Let's see if we can fit an exponential to the damage the defender takes based on the net strength differential between attacker and defender. To do this, we'll "linearize" the data with a log transformation. But we'll also get rid of the boundary condition values of 0 and 100 from the damage taken. Normally, I'd look to rescale the data to be centered around zero, but in this case, the numbers are generally tame and the behavior looks well-defined enough that I'll bypass these additional steps.
First let's plot the log transformed data along side with square-rooted data --- we'll do melee for defender damage taken.
data = meleedf.query('DefenderDmg > 0 and DefenderDmg < 100')
x = data['AttackerNetStr']-data['DefenderNetStr']
y1 = numpy.log(data['DefenderDmg'])
y2 = numpy.sqrt(data['DefenderDmg'])
plt.scatter(x,y1,marker = '.', alpha = 0.7,label = 'log transform')
plt.scatter(x,y2,marker = '.', alpha = 0.7,label = 'sqrt transform')
plt.legend()
plt.ylabel('Transformed Defender Damage')
plt.xlabel('Net Strength Differential')
Looks pretty clear that a log transform is more appropriate, suggesting an exponential form relating the difference between attacker and defender net strength and the damage the defender takes. There are ways for us to automatically detect this, but it's a bit out of scope here. Additionally, it's ok to look at the graphs!
Now, let's set up a linear regression on the log transformed data.
reg = sklearn.linear_model.LinearRegression()
reg.fit(x.values.reshape(-1,1),y1)
reg.coef_, reg.intercept_
Ok, so we have regression coefficients, but they are on the log transformed data. In other words, we fitted the model $\log(y) = mx + b$ where $y$ is the defender damage and $x$ is the difference between net attacker strength and net defender strength. So, to get back $y$, we have $y = e^{mx + b}$
xs = numpy.linspace(-60,40,121)
plt.plot(xs,[min(v,100) for v in numpy.exp(reg.coef_[0]*xs + reg.intercept_)],label = 'fit',alpha = 0.7, color = 'black')

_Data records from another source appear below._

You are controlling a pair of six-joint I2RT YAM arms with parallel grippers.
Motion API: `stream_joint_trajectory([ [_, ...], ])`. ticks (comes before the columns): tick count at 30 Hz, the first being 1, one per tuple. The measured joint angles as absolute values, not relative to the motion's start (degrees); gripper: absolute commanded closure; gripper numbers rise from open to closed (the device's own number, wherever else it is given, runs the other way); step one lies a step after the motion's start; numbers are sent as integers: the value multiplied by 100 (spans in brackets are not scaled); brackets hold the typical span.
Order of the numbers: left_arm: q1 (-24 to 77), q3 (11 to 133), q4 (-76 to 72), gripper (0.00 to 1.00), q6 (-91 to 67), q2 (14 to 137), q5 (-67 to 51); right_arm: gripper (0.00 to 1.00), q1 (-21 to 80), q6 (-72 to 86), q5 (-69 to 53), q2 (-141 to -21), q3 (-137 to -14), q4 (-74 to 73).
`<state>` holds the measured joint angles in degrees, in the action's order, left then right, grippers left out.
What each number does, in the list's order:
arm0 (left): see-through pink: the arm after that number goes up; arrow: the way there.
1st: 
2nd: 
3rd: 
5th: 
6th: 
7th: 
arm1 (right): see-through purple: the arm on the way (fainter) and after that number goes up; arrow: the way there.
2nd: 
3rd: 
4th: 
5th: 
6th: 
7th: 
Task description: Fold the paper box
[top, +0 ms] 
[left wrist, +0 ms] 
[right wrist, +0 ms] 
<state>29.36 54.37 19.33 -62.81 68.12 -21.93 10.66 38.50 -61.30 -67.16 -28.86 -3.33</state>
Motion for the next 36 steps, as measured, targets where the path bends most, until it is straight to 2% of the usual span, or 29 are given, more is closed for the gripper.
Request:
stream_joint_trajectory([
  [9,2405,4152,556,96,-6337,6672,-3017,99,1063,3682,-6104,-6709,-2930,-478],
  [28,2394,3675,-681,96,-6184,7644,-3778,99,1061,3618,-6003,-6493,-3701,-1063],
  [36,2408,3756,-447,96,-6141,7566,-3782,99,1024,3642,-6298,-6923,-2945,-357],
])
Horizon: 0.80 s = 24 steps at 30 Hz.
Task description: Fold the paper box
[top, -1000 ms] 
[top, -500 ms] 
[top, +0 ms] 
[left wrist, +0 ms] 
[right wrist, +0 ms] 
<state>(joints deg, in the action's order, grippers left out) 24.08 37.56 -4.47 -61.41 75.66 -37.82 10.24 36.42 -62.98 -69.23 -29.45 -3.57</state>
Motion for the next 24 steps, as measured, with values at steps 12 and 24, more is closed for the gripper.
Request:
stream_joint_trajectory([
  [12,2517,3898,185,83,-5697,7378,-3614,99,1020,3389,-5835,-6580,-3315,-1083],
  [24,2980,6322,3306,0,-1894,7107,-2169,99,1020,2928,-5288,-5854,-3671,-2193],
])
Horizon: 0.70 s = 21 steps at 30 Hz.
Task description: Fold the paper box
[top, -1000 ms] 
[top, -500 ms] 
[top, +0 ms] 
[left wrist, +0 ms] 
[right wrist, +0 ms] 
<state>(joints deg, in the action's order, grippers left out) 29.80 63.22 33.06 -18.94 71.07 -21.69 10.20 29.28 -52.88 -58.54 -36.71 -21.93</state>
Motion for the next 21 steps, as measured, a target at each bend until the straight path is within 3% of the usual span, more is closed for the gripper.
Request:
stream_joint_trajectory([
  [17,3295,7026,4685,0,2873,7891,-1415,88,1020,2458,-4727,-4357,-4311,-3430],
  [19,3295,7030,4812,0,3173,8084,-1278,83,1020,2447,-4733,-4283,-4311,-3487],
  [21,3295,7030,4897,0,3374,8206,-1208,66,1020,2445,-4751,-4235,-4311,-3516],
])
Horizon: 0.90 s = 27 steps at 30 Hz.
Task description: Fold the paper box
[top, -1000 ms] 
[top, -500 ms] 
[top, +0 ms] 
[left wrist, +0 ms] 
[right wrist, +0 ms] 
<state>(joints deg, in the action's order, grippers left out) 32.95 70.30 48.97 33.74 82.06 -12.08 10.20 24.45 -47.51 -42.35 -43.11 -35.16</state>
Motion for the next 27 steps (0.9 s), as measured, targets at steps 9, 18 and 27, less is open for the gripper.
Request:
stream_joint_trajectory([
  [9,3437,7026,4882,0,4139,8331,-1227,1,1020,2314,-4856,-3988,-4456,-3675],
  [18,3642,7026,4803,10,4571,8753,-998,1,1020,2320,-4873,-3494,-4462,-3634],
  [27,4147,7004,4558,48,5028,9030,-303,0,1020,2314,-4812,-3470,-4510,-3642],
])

plt.scatter(x,numpy.exp(y1),label = 'actual', alpha = 0.7, marker = '.')
plt.legend()
plt.xlabel('Net Strength Differential')
plt.ylabel('Defender Damage Taken')
plt.title('Melee')
That looks beautiful!
What about attacker damage? We should be able to model that with the same process.
data = meleedf.query('AttackerDmg > 0 and AttackerDmg < 100')
x = data['AttackerNetStr']-data['DefenderNetStr']
y1 = numpy.log(data['AttackerDmg'])
y2 = numpy.sqrt(data['AttackerDmg'])
plt.scatter(x,y1,marker = '.', alpha = 0.7,label = 'log transform')
plt.scatter(x,y2,marker = '.', alpha = 0.7,label = 'sqrt transform')
plt.legend()
plt.ylabel('Transformed Attacker Damage')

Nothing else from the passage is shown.